NOYB advice to EU businesses post-Schrems II
If independent EU cloud providers aren’t ready for this opportunity now, they may never get it again… @NOYBeu (chair: @maxschrems) has published advice to European data controllers on #GDPR-compliance following the #SchremsII judgment from the CJEU: “Most US cloud providers fall under #FISA 702 and you will not be able to use them anymore.”
It’s important to realise “FISA 702+EO 12333 have no territorial limitation. They also apply to servers in the EU that are operated by a US ‘electronic communication service provider’ or where certain operations are outsourced to a US provider. The location for hosting is therefore irrelevant.” So most of the big US cloud services’ European servers and localisation guarantees do not help. Although “providers may have sufficiently limited the factual access (‘possession, custody or control’) from US entities, so that an EU/EEA server is factually beyond the reach of the US govt”, I wonder if such controls are possible without a full corporate separation ?
Data exporters and importers must “implement appropriate technological and organisational measures to protect transferred data from NSA/FBI tapping.” I don’t know if this is factually possible, given the NSA’s extensive capabilities (see Snowden) to insert bugs in, and hack systems providing, transit encryption?
“Any non-EU/EEA provider had the duty to inform you about laws like #FISA 702 and EO 12.333. If they have not done so, they are liable for all costs that result from cancelling the SCCs and transferring data back to the EU/EEA…”

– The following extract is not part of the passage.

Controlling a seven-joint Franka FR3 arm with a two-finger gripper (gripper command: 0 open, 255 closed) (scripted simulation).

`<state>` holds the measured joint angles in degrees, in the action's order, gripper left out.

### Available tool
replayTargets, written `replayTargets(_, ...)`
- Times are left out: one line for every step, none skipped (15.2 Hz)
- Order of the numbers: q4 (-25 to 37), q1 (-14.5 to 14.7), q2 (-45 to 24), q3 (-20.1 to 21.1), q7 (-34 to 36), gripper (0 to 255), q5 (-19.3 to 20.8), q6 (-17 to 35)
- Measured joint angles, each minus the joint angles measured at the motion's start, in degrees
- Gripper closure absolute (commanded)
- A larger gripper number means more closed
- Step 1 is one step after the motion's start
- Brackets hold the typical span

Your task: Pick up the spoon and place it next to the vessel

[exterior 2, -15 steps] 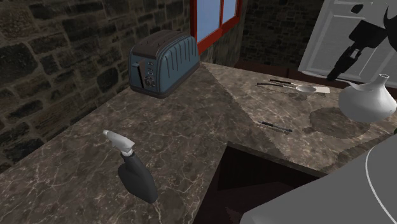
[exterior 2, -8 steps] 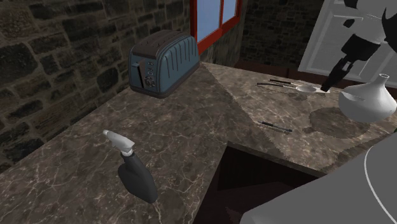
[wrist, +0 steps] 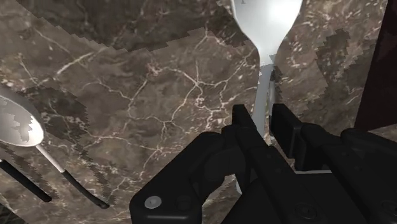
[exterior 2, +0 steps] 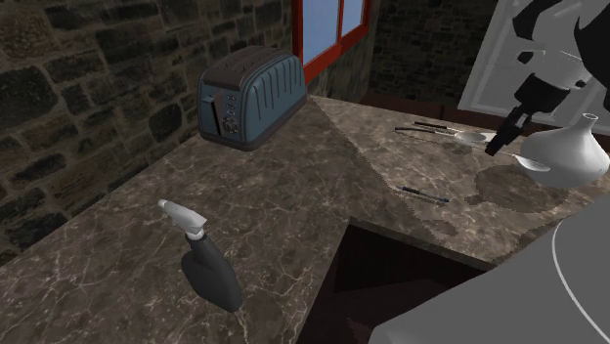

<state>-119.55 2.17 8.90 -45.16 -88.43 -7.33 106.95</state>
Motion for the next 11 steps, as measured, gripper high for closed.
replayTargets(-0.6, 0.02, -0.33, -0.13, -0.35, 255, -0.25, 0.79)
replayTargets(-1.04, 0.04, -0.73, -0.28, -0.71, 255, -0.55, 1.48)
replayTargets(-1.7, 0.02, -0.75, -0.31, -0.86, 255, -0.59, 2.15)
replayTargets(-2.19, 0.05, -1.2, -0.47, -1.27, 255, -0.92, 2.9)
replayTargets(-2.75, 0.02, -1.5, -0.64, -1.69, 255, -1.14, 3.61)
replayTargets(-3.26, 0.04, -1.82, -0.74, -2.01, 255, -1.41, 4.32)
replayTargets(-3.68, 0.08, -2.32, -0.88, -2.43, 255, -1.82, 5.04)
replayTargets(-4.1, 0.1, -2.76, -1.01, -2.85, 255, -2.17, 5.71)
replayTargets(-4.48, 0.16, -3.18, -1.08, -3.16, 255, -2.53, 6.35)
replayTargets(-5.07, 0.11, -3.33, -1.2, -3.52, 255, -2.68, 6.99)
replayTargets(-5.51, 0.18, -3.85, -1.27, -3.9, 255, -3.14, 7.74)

I am looking forward to THIS case >> “The #PrivacyShield Decision was an incorrect executive decision by the European Commission. In theory, damages claims can be brought against the EU under Article 340 TFEU.”
Excellent work @NOYBeu ?? (and bravo for helping EU companies ask the right questions about their SCCs, very constructive.)

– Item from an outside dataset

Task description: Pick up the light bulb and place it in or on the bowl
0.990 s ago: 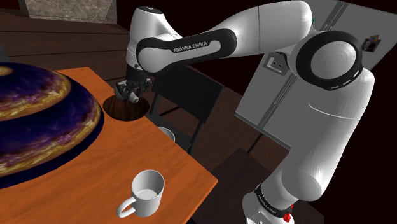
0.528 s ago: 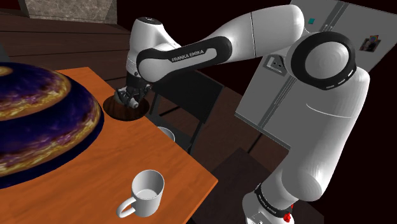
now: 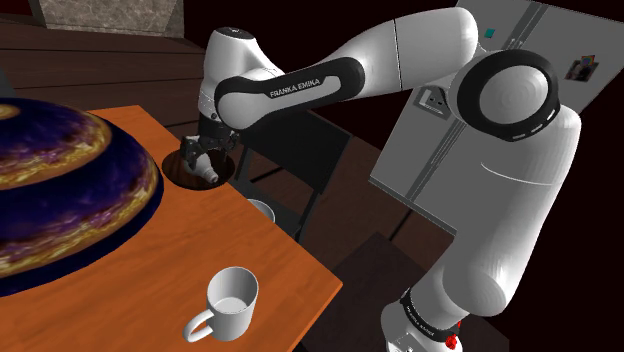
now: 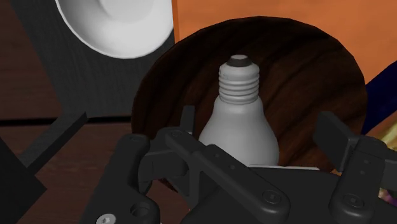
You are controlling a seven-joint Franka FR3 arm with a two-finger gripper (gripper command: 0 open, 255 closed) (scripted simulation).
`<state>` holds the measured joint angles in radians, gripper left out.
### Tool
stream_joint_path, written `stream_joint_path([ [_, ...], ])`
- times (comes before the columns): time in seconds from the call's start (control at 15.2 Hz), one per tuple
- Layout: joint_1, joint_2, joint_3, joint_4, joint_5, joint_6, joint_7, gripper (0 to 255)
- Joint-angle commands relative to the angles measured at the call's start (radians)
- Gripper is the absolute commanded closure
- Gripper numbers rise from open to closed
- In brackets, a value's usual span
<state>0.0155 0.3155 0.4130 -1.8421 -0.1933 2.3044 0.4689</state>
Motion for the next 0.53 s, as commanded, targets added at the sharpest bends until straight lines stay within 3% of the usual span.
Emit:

I assume @EU_EDPB is now rapidly updating this >> “One will notice that the CJEU used at least two points from [WP29] guidance to invalidate the #PrivacyShield.”
If we are *really* lucky, the update will make clear the UK’s obligations if it wishes to remain viable for data transfers even via #SCCs. Could these extend effectively to membership of the ECHR, or close enough to its standards that leaving would make no difference? ?
European Court of Human Rights “meddling” on national security issues is one of the key attractions to authoritarian Conservatives of the UK leaving the Human Rights Convention (alongside the ability to break up families, send people to be tortured, stop prisoners voting… did I miss any? ?)
Anyway: The Article 29 Working Party’s four “European essential guarantees” would make it very difficult to UK to weaken the protections in the Investigatory Powers Act 2016, and the oversight regime of @IPCOffice, Investigatory Powers Tribunal and parliamentary Intelligence and Security Committee ? No more obscure powers hidden in the Regulation of Investigatory Powers Act 2000, Telecommunications Act 1984, etc. (“clear, precise and accessible rules”). And EU citizens would have to retain their effective remedies, which will grind some Tories’ gears ??